South Africa Sevens star Dylan Sage has declared he wants to play for Wales and prove himself a late bloomer at Test level like Hadleigh Parkes.
The 30-year-old centre from Cape Town, who currently plays for Montauban in the French ProD2, has a Cardiff-born father and will become eligible for Wales in December under new World Rugby rules.
“If I can reach my goal of playing Test rugby that would be a dream for me,” he told RugbyPass. “That is my goal and running out for Wales would really appeal to me as my father is from Cardiff, and even speaks some Welsh.
“You have to be very good to play Sevens for South Africa, so now I want to make my mark on the 15-a-side game. I think I’ve got the attributes to play Test rugby and playing rugby in the UK in either the English Premiership or for a Welsh region is something I want to explore.”
Sage’s grandparents Mike and Pat, along with his dad Chris, emigrated to South Africa in the 1980s to run an electronics business. His younger brother Jarryd had a spell with the Dragons, making 23 appearances between 2017 and 2019.
“I still have some family in Wales. Growing up, me and my brother were always told stories of Wales from my dad and my grandparents,” said Dylan. “I was born in South Africa and so I always supported the Springboks, but I do have that affiliation with Wales. I do always want Wales to do well and I like to support them. Watching Wales play was very special.”
Sage made 134 appearances for the Blitzboks South African Sevens side and was part of the squad which won a bronze medal at the 2016 Rio Olympics. He then focused on the 15-a-side game, playing Super Rugby for the Bulls before heading for the Northern Hemisphere.

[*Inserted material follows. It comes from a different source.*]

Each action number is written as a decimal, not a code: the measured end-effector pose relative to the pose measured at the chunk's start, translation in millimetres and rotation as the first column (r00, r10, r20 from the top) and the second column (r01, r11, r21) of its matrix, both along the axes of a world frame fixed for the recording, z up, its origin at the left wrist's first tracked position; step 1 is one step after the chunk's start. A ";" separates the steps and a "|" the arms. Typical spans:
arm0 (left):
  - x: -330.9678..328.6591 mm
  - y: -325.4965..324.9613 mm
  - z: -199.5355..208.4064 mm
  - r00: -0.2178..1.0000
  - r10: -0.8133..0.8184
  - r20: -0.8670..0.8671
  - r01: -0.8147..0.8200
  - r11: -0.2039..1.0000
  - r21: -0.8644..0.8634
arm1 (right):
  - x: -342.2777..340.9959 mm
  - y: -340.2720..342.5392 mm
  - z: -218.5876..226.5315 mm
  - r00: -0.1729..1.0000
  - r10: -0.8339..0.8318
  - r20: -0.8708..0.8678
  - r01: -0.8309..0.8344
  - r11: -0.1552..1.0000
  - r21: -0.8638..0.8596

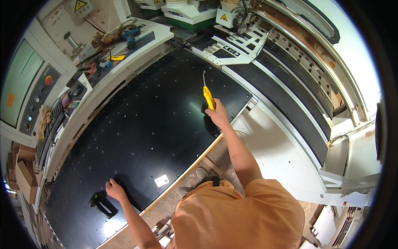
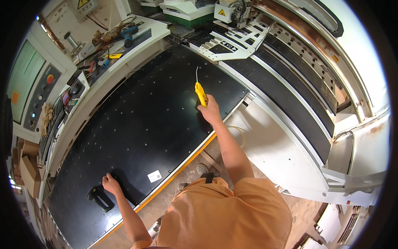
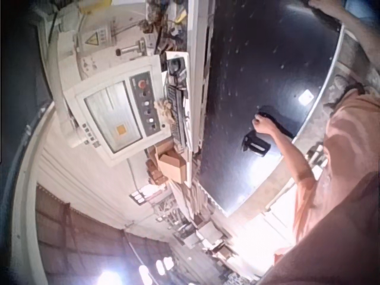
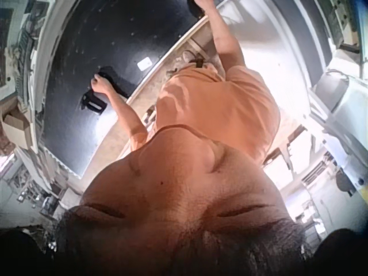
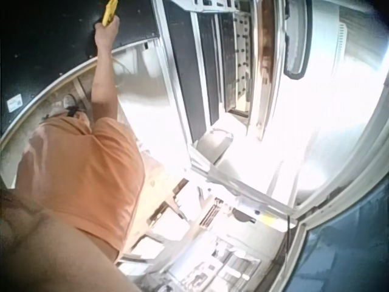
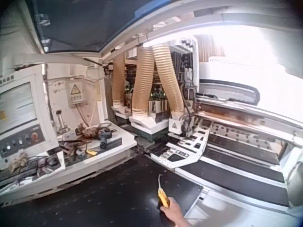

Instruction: The person repeatedly picks up white rectangular panels, scans them with a handheld barcode scanner, and places them on a worktable or stacks them on the floor. The person also removes a label from one panel and uses a yellow tool to scrape the worktable surface.

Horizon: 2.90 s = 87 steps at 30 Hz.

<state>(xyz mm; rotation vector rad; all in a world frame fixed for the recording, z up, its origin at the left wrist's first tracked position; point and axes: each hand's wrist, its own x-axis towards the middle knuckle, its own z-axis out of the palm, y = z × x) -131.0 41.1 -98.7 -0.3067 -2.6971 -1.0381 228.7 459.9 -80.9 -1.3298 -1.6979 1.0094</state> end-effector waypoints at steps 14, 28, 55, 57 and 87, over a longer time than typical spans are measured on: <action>-0.7 0.0 0.6 1.000 -0.005 -0.022 0.005 1.000 -0.014 | 11.1 -0.6 4.5 0.935 -0.011 -0.355 -0.056 0.983 -0.177; -1.6 -1.0 -0.7 1.000 0.009 0.002 -0.009 1.000 -0.006 | 8.4 1.1 -2.5 0.941 -0.013 -0.338 -0.032 0.991 -0.128; 2.0 0.7 1.6 1.000 0.008 -0.015 -0.008 1.000 0.017 | 8.5 0.5 -1.6 0.947 -0.017 -0.321 -0.031 0.989 -0.142; 1.4 0.8 1.1 1.000 0.007 -0.012 -0.006 1.000 0.018 | 8.0 -0.7 2.4 0.948 -0.034 -0.317 -0.014 0.989 -0.146; -5.1 2.1 0.0 1.000 -0.016 -0.027 0.014 0.999 -0.049 | 91.4 -84.1 -5.4 0.924 -0.368 -0.107 0.321 0.896 -0.307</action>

Under the new laws, which you can read about here, players are allowed to switch international allegiance after a three-year stand-down period if they qualify for that nation through birth or a parent or grandparent.
“I’d love to play in the English Premiership or the United Rugby Championship,” he said.
“I’m ambitious and even though I’d be considered as an older player there’s plenty of miles left in the tank and I want to prove myself. Playing sevens at such a high level has given me a skillset that some other players don’t have and I think it could have prolonged my career.
“You look at someone like Hadleigh Parkes who made such an impact for Wales when he was in his 30s. My focus is performing at club level and whatever happens after that is a bonus.”
Outlining his strengths, he said: “I’ve got a good defensive mind and I read an attack quite well. As a 13, it can be as if you are on an island somewhere by yourself, so you have to make quick reads and be able to communicate. I’m a direct ball runner, and I’ve got good skills from my time playing sevens. I’m not a small guy at 6’2 and 100 kilos, so I can well manage in the contact area. I’ve got quick feet, and I can move quite quickly. I think I’m a good leader and I communicate very well with people.”
Sage is the grandson of Doug Hopwood, who played 22 Tests for South Africa between 1961 and 1965.